A viable network management solution must provide reliable, scalable support and effective visibility into your infrastructure. This document provides strategies and recommendations on the architecture and design for the network management systems that should support your business goals and objectives.
The completed product of the process started by this document should then act as the architecture guidelines for future network management system (NMS) tool selection, thus helping to ensure that independent implementations will not result in system incompatibilities and that critical network management integration will occur.

Intent

This document outlines a proposed high-level strategy of the key areas of network management architectures. The intent is to jointly review each section and create a final strategy that meets all listed requirements and supports your company's business goals. Once an area has been finalized through a joint review process, an associated set of lower-level documents may be created by your company's various stakeholders that will provide detailed designs and implementation plans as required.

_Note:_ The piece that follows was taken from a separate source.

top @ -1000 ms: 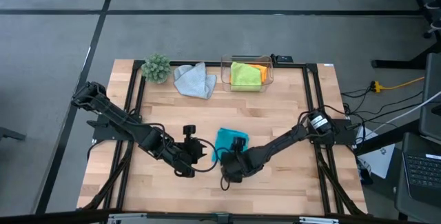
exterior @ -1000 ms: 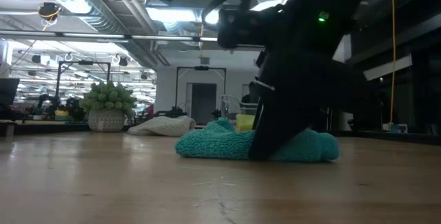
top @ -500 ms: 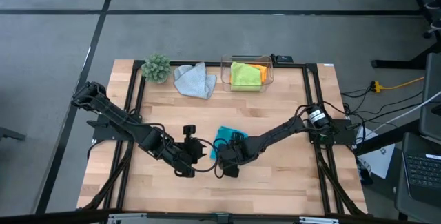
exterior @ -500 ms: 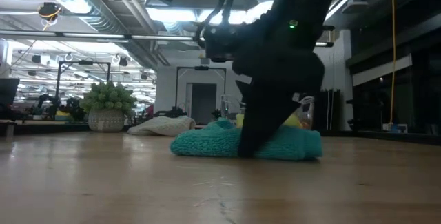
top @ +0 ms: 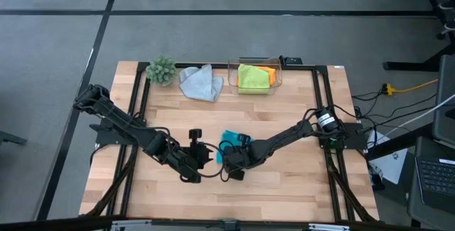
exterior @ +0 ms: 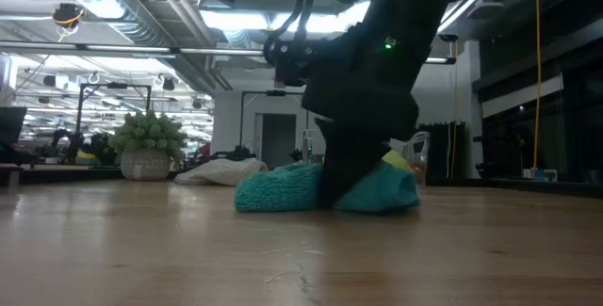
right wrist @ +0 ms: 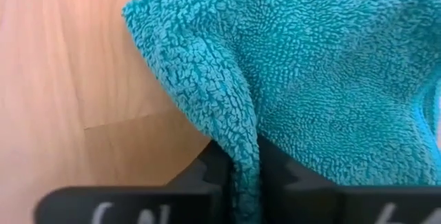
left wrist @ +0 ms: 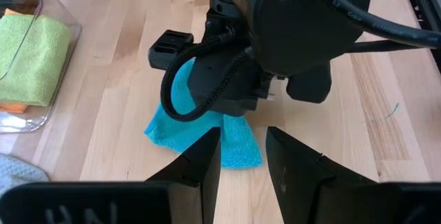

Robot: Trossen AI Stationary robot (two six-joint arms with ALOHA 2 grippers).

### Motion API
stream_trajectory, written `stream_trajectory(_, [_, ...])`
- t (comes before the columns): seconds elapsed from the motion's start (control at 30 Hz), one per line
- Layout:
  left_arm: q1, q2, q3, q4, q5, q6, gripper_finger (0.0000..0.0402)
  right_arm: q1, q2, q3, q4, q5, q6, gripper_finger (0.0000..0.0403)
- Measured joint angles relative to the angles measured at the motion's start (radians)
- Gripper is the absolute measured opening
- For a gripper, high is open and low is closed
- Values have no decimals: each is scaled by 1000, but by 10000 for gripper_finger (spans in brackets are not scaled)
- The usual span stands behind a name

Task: Fold microfiber towels
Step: Put the blue microfiber cloth into the transparent bin

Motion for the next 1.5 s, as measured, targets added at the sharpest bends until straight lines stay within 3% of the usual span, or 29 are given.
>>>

Network Management Goals and Requirements

Operational Goals

The functional requirements for the architecture outlined in this document are intended to allow your company to achieve the following operations goals:

• Proactive monitoring of network infrastructure and service levels

• Streamline network operations functions through NMS tools optimization

• Scalability of NMS architecture to support new network technologies such as Multiprotocol Label Switching (MPLS), wireless, quality of service (QoS), and others

• Increase the ability to detect soft failures at the protocol, hardware, system software, and interface levels

• Help enable proactive maintenance to be performed by the network operations center (NOC) support team upon detecting faults or performance degradation

• Help enable intelligent forwarding of network events to the NOC

Functional Requirements

Given the high-level manageability goals outlined above, the following sections highlight the functional requirements in specific network management functional areas.

Fault Management

Fault management encompasses the discipline of identifying faults in a network environment. Faults are identified by receiving events such as syslog and Simple Network Management Protocol (SNMP) traps from network devices, polling network device MIBs, and identifying real or potential error conditions and setting thresholds that trigger events. In addition, the NMS should be able to provide event correlation as well as reporting and tracking. The NMS used should also provide a northbound interface for exporting critical messages to a higher level manager or MoM (manager of managers).
In an ideal environment, the fault manager would collect both syslog and SNMP information, filter that information, and pass the filtered data to a MoM for further processing. This method helps decrease the amount of data that an end user needs to see or react upon. The MoM, in turn, can provide further analysis and automation based on the incoming event streams such as verifying down circuits, testing connectivity, and opening trouble tickets based on those findings.

Unmanaged Events

Stand-alone fault managers are used to gather event data from devices throughout the network and report their findings. They have little to no capability of automating reactions based on gathered data. When a message comes into the fault manager, the typical course of action is simply to report the fault to a screen being monitored by operations personnel.

Managed Events

By employing the use of a MoM, your system can react to these events automatically, which can drastically reduce downtime in mission-critical networks. For example, when an event comes in from the fault manager, the MoM can:

• Verify connectivity to the reported down device/interface by ping/Telnet or other means

• Gather information about the device such as vendor, serial number, location, contact information, circuit IDs, site IDs, and so on from a device inventory database

• Attach historical reports gathered from other NMSs such as bandwidth, CPU, memory, and so on

• Open a trouble ticket automatically and have that ticket prepopulated with important information from the device information database

This method would not only relieve operations personnel from having to look up the information for an outage, but would save critical time in bringing the fault to a resolution.

Event Correlation

Event management encompasses event-correlation and root-cause analysis. It allows for multiple input streams from various network devices and environments and, using knowledge of the network topology and a sophisticated rule set, attempts to identify the source or root cause of a network fault or problem.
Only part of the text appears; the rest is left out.